MongoDB: Removing duplicate document based on ObjectId? - mongodb

This is really an open question. I am sorry if this goes little vague but I am trying to collect thoughts from other people since I am very new to Mongo
Situation
I realized that my collection has multiple duplicate documents (based on name key)
These documents may be same or might got changed during the subsequent dumps from file(we want to keep later changes)
Since there is no insert date, it will be hard to tell looking at document which one is latest (bad schema design)
Wanted
To remove the documents which were inserted earlier
I read that each document in collection is assigned an ObjectId(here) that makes document unique
Question
Is it possible to know which document is inserted earlier based on ObjectId and remove it using Map Reduce?
Any other thoughts and advices?

I'm bored this evening, so here we go.
Step 1. Let's prepare our test data.
> db.users.insert({name: 'John', other_field: Math.random()})
> db.users.insert({name: 'Bob', other_field: Math.random()})
> db.users.insert({name: 'Mary', other_field: Math.random()})
> db.users.insert({name: 'John', other_field: Math.random()})
> db.users.insert({name: 'Jeff', other_field: Math.random()})
> db.users.insert({name: 'Ivan', other_field: Math.random()})
> db.users.insert({name: 'Mary', other_field: Math.random()})
> db.users.find()
{
"_id" : ObjectId("501976e9bee9b253265bba8b"),
"name" : "John",
"other_field" : 0.9884713875252772
}
{
"_id" : ObjectId("501976e9bee9b253265bba8c"),
"name" : "Bob",
"other_field" : 0.048004131996396415
}
{
"_id" : ObjectId("501976e9bee9b253265bba8d"),
"name" : "Mary",
"other_field" : 0.20415803582615222
}
{
"_id" : ObjectId("501976e9bee9b253265bba8e"),
"name" : "John",
"other_field" : 0.5514446987265585
}
{
"_id" : ObjectId("501976e9bee9b253265bba8f"),
"name" : "Jeff",
"other_field" : 0.8685077449753242
}
{
"_id" : ObjectId("501976e9bee9b253265bba90"),
"name" : "Ivan",
"other_field" : 0.2842514340422925
}
{
"_id" : ObjectId("501976eabee9b253265bba91"),
"name" : "Mary",
"other_field" : 0.984048520281136
}
Step 2. The map-reduce
var map = function() {
emit(this.name, this);
};
var reduce = function(name, vals) {
var last_obj = null;
vals.forEach(function(v) {
if(!last_obj || v._id > last_obj._id) {
last_obj = v;
}
});
return last_obj;
};
db.users.mapReduce(map, reduce, {out: 'temp_coll'})
It basically groups all documents by name and then selects the one with the largest _id.
Step 3. Do something with unique data.
> db.temp_coll.find()
{
"_id" : "Bob",
"value" : {
"_id" : ObjectId("501976e9bee9b253265bba8c"),
"name" : "Bob",
"other_field" : 0.048004131996396415
}
}
{
"_id" : "Ivan",
"value" : {
"_id" : ObjectId("501976e9bee9b253265bba90"),
"name" : "Ivan",
"other_field" : 0.2842514340422925
}
}
{
"_id" : "Jeff",
"value" : {
"_id" : ObjectId("501976e9bee9b253265bba8f"),
"name" : "Jeff",
"other_field" : 0.8685077449753242
}
}
{
"_id" : "John",
"value" : {
"_id" : ObjectId("501976e9bee9b253265bba8e"),
"name" : "John",
"other_field" : 0.5514446987265585
}
}
{
"_id" : "Mary",
"value" : {
"_id" : ObjectId("501976eabee9b253265bba91"),
"name" : "Mary",
"other_field" : 0.984048520281136
}
}
For example, drop the original collection, iterate this one and insert values into new collection. Don't forget to drop the temp collection when you're done.
Important
I didn't bother with extraction of a timestamp from objectid, because I assumed that you run your import jobs not twice a second (not even every second, maybe).

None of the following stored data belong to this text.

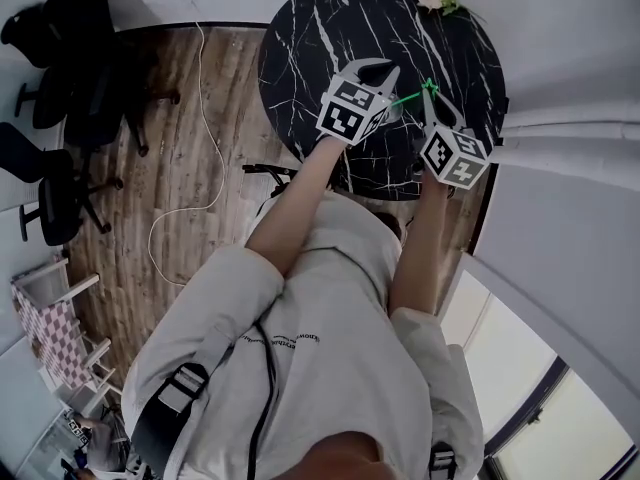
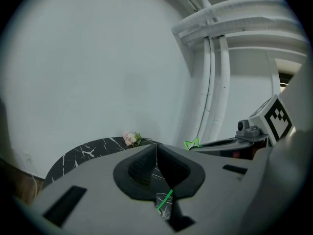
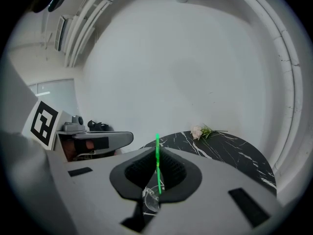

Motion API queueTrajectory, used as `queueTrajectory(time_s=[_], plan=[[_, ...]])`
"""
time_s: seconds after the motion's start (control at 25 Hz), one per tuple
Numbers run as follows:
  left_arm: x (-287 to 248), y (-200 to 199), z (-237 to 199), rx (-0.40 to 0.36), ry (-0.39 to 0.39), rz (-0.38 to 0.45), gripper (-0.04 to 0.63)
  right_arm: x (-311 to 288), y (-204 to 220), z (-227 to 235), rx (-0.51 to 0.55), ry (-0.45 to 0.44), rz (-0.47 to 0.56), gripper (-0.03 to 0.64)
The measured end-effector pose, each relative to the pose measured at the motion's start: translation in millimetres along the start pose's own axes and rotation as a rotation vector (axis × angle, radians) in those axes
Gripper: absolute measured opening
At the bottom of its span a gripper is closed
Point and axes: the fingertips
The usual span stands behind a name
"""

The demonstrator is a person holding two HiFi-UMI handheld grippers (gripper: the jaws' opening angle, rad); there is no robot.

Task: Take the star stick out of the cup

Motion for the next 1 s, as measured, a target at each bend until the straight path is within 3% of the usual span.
queueTrajectory(time_s=[0.28,0.44,0.76,1.0], plan=[[-2.6,8.9,3.7,-0.009,0.012,-0.026,0.023,5.6,-10.1,-4.5,0.025,-0.005,0.01,0.044],[-7.0,10.5,9.3,-0.056,0.016,-0.034,0.023,13.1,-18.2,-1.7,0.027,0.003,0.03,0.044],[-6.9,9.8,43.6,-0.086,0.153,-0.02,0.025,37.8,-52.6,0.9,-0.034,-0.023,0.149,0.044],[-7.4,14.5,67.3,-0.124,0.224,-0.027,0.025,53.3,-72.9,-3.3,-0.011,-0.025,0.185,0.044]])
Point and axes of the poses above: the fingertips, and each gripper's own axes: x backward along the fingers, z to its right, y out of its underside, and after that the axes turned 13 degrees about -y, right-handed
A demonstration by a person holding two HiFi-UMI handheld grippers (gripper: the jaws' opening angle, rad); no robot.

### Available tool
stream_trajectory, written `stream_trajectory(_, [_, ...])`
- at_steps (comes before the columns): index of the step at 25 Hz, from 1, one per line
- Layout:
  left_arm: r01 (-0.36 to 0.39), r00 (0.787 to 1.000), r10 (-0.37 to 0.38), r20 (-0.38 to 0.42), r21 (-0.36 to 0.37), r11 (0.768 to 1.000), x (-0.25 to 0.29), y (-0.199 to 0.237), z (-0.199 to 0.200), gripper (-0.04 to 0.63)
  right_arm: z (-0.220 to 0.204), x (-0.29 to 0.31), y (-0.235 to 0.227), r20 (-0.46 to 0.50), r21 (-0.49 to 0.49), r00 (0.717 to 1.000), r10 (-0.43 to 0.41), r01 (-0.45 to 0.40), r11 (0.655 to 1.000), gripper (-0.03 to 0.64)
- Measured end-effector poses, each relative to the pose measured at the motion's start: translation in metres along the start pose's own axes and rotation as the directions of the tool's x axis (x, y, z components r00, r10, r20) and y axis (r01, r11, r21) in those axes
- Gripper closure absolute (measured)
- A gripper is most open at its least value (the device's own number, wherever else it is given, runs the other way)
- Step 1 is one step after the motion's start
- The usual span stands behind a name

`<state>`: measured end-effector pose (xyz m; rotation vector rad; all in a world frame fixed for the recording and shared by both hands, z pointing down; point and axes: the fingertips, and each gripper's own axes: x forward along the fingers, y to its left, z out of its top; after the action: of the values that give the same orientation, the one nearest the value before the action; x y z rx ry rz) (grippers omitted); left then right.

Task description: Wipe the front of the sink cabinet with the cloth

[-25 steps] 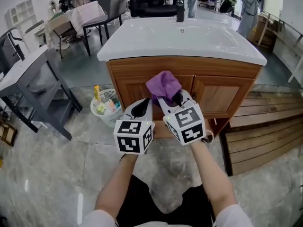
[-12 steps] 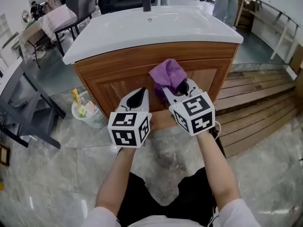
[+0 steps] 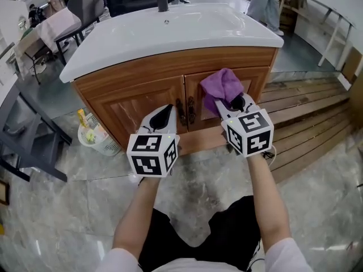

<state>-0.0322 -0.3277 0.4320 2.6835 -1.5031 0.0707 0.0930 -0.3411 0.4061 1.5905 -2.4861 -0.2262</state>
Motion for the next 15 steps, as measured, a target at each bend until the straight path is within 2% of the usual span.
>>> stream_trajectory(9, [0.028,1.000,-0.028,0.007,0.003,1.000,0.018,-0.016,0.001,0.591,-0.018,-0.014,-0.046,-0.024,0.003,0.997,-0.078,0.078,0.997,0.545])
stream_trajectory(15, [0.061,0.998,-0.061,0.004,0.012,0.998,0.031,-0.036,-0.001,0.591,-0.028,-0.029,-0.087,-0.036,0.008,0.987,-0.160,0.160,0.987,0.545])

Ok since object id uses timestamp as it's leading four bytes you can do this with a bit of math.
Thankfully the mongo shell has a way to get the timestamp from an object id by you will need to do some more javascript to first query your documents with the same name then store them in a temp variable (if using the command line) or in a temp table (if using drivers) and parse each individual id's using the timestamp getter that's shown in the link below.
http://www.mongodb.org/display/DOCS/Optimizing+Object+IDs#OptimizingObjectIDs-Extractinsertiontimesfromidratherthanhavingaseparatetimestampfield.
Remember that object id's are only accurate to the second so this still doesn't help in rapid insertion mode.
But either way what you are asking for is doable either in a map reduce function or in the way shown above which does it through the command line.
Give that a shot and if you get stuck let me know. If i know your collection structure i can probably whip up something real quick but only after you bang your head on it a couple of times :)

Related

MongoDB: How to get the object names in collection?

and think you in advance for the help. I have recently started using mongoDB for some personal project and I'm interested in finding a better way to query my data.
My question is: I have the following collection:
{
"_id" : ObjectId("5dbd77f7a204d21119cfc758"),
"Toyota" : {
"Founder" : "Kiichiro Toyoda",
"Founded" : "28 August 1937",
"Subsidiaries" : [
"Lexus",
"Daihatsu",
"Subaru",
"Hino"
]
}
}
{
"_id" : ObjectId("5dbd78d3a204d21119cfc759"),
"Volkswagen" : {
"Founder" : "German Labour Front",
"Founded" : "28 May 1937",
"Subsidiaries" : [
"Audi",
"Volkswagen",
"Skoda",
"SEAT"
]
}
}
I want to get the object name for example here I want to return
[Toyota, Volkswagen]
I have use this method
var names = {}
db.cars.find().forEach(function(doc){Object.keys(doc).forEach(function(key){names[key]=1})});
names;
which gave me the following result:
{ "_id" : 1, "Toyota" : 1, "Volkswagen" : 1 }
however, is there a better way to get the same result and also to just return the names of the objects. Thank you.
I would suggest you to change the schema design to be something like:
{
_id: ...,
company: {
name: 'Volkswagen',
founder: ...,
subsidiaries: ...,
...<other fields>...
}
You can then use the aggregation framework to achieve a similar result:
> db.test.find()
{ "_id" : 0, "company" : { "name" : "Volkswagen", "founder" : "German Labour Front" } }
{ "_id" : 1, "company" : { "name" : "Toyota", "founder" : "Kiichiro Toyoda" } }
> db.test.aggregate([ {$group: {_id: null, companies: {$push: '$company.name'}}} ])
{ "_id" : null, "companies" : [ "Volkswagen", "Toyota" ] }
For more details, see:
Aggregation framework
$group
Accumulator operators
As a bonus, you can create an index on the company.name field, whereas you cannot create an index on varying field names like in your example.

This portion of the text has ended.